*To do*.
Look through the data below for the line with "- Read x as", and transcribe it exactly together with each line after it up to and including the line with "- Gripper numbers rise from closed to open". Give nothing else.

[Opening Dataset entries section]

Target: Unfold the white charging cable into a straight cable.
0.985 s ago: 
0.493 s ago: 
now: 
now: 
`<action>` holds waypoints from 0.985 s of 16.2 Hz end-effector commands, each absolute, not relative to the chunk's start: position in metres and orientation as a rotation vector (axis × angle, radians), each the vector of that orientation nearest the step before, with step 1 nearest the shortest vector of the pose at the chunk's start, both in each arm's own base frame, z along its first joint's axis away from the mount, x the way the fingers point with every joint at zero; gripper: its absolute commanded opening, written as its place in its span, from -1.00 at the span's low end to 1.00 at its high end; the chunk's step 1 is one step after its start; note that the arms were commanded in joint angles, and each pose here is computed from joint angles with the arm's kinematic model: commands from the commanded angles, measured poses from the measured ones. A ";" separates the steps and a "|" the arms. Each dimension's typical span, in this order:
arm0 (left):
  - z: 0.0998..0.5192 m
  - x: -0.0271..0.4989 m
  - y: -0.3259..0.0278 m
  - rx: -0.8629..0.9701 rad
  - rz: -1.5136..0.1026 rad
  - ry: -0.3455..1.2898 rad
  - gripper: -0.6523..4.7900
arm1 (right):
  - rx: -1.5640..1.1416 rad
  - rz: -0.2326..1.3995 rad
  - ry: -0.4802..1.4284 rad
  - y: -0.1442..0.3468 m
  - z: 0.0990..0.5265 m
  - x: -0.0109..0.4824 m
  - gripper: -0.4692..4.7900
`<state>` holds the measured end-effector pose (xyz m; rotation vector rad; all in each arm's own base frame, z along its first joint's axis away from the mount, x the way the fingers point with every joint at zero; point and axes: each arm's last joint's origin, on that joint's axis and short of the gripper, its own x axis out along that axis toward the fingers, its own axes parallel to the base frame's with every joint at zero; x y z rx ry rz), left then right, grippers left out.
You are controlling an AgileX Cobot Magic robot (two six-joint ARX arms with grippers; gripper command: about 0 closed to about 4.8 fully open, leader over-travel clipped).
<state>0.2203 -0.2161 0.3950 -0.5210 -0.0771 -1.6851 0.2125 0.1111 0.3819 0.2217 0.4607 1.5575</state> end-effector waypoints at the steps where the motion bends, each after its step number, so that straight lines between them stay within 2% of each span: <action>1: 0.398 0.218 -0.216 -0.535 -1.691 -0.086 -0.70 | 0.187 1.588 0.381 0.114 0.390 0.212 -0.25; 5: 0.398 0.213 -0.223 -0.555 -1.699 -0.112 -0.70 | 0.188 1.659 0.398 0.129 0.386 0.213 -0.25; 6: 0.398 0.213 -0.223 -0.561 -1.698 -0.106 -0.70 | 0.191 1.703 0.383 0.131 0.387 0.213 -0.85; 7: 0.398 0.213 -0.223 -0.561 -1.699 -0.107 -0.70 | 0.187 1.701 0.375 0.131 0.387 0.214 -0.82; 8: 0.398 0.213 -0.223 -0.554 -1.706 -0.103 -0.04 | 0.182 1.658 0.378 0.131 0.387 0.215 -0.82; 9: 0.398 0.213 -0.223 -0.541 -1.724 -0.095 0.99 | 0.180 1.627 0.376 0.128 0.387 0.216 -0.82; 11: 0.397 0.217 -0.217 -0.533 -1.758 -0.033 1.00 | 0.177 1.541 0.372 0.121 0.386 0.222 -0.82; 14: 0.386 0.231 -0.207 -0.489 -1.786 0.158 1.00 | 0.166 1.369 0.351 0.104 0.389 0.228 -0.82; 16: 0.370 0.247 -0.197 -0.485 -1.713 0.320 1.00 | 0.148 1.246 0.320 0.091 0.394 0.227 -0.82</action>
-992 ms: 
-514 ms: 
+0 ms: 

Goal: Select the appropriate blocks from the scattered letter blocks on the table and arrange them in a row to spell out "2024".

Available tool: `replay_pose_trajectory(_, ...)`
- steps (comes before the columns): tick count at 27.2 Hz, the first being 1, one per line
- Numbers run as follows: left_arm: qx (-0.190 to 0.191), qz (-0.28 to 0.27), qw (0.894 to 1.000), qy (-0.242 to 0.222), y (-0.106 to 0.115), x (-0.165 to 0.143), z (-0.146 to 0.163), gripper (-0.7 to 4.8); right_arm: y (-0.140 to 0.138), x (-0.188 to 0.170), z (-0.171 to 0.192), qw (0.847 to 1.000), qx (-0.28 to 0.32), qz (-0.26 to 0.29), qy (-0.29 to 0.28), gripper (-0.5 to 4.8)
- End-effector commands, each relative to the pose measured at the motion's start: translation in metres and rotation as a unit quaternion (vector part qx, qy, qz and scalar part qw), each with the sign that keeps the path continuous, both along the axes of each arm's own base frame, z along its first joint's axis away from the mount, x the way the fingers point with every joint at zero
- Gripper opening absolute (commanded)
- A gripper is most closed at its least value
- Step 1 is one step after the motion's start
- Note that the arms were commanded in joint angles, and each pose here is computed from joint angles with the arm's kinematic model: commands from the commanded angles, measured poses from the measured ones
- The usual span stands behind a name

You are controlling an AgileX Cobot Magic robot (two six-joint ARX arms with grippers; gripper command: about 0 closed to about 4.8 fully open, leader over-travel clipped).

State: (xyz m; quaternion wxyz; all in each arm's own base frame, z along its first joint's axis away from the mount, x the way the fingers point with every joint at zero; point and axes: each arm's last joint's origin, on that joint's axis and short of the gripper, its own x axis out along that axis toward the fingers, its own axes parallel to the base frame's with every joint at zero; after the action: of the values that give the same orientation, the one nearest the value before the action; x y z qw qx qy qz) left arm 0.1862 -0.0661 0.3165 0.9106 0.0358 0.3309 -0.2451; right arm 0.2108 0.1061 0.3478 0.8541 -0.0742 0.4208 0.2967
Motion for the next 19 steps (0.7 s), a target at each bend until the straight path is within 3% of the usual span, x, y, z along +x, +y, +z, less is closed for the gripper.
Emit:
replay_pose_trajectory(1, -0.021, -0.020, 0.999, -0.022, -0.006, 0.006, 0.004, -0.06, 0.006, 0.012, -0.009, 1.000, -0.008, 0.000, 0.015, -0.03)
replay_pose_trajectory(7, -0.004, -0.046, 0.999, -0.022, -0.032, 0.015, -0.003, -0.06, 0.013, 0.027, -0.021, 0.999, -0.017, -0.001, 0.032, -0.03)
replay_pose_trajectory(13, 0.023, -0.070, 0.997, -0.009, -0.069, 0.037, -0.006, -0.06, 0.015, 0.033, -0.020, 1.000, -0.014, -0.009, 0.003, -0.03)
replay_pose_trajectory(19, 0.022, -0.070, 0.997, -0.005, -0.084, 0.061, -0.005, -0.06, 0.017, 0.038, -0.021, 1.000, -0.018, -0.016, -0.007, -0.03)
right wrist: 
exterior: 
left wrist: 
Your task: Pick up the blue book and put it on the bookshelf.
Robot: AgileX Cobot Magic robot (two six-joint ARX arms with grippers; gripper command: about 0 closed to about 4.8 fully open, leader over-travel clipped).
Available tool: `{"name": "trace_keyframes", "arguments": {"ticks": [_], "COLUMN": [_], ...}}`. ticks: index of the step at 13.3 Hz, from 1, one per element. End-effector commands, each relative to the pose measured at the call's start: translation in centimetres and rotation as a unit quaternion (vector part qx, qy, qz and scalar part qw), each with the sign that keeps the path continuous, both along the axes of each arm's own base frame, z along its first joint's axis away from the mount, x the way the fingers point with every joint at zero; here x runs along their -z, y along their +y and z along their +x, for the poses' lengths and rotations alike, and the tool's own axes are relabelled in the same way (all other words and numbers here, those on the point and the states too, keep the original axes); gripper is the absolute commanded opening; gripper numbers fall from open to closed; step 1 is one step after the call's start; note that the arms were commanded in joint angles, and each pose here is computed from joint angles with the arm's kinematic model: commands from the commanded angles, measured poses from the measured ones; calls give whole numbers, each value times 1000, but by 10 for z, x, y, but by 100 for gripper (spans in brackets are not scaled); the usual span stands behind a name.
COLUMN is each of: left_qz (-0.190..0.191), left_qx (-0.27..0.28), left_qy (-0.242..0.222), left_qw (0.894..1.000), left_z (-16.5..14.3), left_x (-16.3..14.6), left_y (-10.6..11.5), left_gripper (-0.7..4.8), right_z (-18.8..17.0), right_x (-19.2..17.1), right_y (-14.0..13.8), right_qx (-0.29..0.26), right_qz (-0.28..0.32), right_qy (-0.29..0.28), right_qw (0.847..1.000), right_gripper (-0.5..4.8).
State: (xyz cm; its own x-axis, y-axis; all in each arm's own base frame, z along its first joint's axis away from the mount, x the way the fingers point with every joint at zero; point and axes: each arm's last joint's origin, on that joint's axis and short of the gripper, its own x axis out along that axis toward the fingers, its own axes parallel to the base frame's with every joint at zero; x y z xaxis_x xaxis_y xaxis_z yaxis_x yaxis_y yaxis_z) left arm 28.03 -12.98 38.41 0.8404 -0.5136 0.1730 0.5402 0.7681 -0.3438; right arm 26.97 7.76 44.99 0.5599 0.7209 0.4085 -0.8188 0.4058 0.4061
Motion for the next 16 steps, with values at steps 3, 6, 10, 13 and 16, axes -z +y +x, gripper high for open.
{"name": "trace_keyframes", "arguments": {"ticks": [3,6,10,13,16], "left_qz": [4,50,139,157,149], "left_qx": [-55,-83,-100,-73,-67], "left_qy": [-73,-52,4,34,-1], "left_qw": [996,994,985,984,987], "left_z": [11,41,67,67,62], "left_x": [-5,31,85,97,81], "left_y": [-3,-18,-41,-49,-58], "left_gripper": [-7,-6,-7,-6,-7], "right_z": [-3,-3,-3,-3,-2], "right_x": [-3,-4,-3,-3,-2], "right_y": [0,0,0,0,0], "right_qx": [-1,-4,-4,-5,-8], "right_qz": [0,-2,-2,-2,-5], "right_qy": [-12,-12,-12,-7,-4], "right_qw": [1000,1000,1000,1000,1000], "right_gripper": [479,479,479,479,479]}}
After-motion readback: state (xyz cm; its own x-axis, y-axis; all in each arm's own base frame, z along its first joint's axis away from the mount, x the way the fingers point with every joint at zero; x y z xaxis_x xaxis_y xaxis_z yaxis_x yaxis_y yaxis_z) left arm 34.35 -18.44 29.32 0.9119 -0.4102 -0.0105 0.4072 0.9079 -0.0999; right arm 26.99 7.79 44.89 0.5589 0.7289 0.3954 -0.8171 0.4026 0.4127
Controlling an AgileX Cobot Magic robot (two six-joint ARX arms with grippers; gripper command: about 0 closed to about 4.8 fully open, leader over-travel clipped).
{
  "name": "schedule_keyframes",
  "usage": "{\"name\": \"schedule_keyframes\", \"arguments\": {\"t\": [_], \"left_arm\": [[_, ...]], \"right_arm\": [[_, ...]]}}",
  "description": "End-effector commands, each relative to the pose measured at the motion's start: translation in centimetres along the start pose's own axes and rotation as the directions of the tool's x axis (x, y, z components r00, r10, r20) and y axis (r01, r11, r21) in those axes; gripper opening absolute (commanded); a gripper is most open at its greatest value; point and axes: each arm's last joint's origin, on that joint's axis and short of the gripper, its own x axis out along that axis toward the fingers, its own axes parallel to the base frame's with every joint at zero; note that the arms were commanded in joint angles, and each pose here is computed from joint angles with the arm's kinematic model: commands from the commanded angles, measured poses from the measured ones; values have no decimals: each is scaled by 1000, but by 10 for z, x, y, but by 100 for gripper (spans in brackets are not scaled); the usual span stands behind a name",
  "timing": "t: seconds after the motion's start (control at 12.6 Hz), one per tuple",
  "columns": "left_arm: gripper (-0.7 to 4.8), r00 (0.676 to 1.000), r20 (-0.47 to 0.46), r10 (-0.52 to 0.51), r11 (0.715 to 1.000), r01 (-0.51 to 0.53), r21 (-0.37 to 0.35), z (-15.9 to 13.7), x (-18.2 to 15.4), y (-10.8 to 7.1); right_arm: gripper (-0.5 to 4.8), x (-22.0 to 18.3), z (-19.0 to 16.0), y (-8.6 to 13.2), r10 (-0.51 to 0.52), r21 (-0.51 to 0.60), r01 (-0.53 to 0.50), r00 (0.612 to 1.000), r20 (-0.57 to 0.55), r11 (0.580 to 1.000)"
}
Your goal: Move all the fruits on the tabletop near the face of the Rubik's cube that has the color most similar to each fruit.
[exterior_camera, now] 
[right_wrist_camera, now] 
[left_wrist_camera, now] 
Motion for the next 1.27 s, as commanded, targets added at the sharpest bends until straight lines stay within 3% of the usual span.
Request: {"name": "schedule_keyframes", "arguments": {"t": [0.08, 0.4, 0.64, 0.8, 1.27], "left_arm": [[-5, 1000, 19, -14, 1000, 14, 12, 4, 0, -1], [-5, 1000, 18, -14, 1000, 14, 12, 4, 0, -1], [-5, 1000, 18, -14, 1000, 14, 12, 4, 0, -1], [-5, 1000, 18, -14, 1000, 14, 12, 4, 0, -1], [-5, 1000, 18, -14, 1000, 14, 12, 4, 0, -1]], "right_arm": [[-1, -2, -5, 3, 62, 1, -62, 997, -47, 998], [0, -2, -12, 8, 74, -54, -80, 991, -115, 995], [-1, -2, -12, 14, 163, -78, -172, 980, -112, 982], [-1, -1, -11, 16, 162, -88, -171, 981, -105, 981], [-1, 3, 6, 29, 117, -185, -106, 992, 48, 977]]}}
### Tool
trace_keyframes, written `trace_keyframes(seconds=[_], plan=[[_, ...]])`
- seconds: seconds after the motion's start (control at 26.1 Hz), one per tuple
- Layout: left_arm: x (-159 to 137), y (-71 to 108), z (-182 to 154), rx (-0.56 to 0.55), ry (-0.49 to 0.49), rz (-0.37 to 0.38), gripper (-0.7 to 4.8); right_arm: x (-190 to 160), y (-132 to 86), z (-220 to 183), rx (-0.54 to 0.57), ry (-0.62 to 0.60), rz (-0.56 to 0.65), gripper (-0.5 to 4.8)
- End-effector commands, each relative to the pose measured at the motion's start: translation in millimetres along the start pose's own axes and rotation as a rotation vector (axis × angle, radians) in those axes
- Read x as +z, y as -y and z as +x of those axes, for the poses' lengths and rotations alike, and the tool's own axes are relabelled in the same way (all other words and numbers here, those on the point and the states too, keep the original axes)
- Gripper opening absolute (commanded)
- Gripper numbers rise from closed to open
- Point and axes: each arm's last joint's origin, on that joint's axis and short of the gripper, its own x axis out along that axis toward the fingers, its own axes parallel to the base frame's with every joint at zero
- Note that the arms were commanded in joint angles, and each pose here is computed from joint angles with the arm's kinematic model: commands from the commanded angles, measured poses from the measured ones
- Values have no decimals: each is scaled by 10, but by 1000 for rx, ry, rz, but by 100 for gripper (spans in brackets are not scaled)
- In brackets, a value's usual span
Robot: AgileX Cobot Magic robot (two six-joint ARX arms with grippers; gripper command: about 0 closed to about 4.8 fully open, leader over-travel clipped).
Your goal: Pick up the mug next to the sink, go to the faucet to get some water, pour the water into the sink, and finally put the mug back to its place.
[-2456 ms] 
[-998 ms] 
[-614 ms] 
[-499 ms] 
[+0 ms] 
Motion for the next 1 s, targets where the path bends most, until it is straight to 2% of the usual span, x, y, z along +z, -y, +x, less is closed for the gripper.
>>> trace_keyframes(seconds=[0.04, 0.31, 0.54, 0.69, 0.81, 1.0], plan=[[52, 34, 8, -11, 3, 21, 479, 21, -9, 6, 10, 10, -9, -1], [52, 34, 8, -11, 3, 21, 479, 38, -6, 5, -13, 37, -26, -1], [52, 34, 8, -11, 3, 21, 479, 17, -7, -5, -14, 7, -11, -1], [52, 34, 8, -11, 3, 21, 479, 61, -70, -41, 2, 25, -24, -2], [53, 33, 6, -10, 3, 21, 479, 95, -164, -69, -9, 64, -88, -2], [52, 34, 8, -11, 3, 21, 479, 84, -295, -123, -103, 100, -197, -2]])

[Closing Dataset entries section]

*Solution to the exercise*.
- Read x as +z, y as -y and z as +x of those axes, for the poses' lengths and rotations alike, and the tool's own axes are relabelled in the same way (all other words and numbers here, those on the point and the states too, keep the original axes)
- Gripper opening absolute (commanded)
- Gripper numbers rise from closed to open

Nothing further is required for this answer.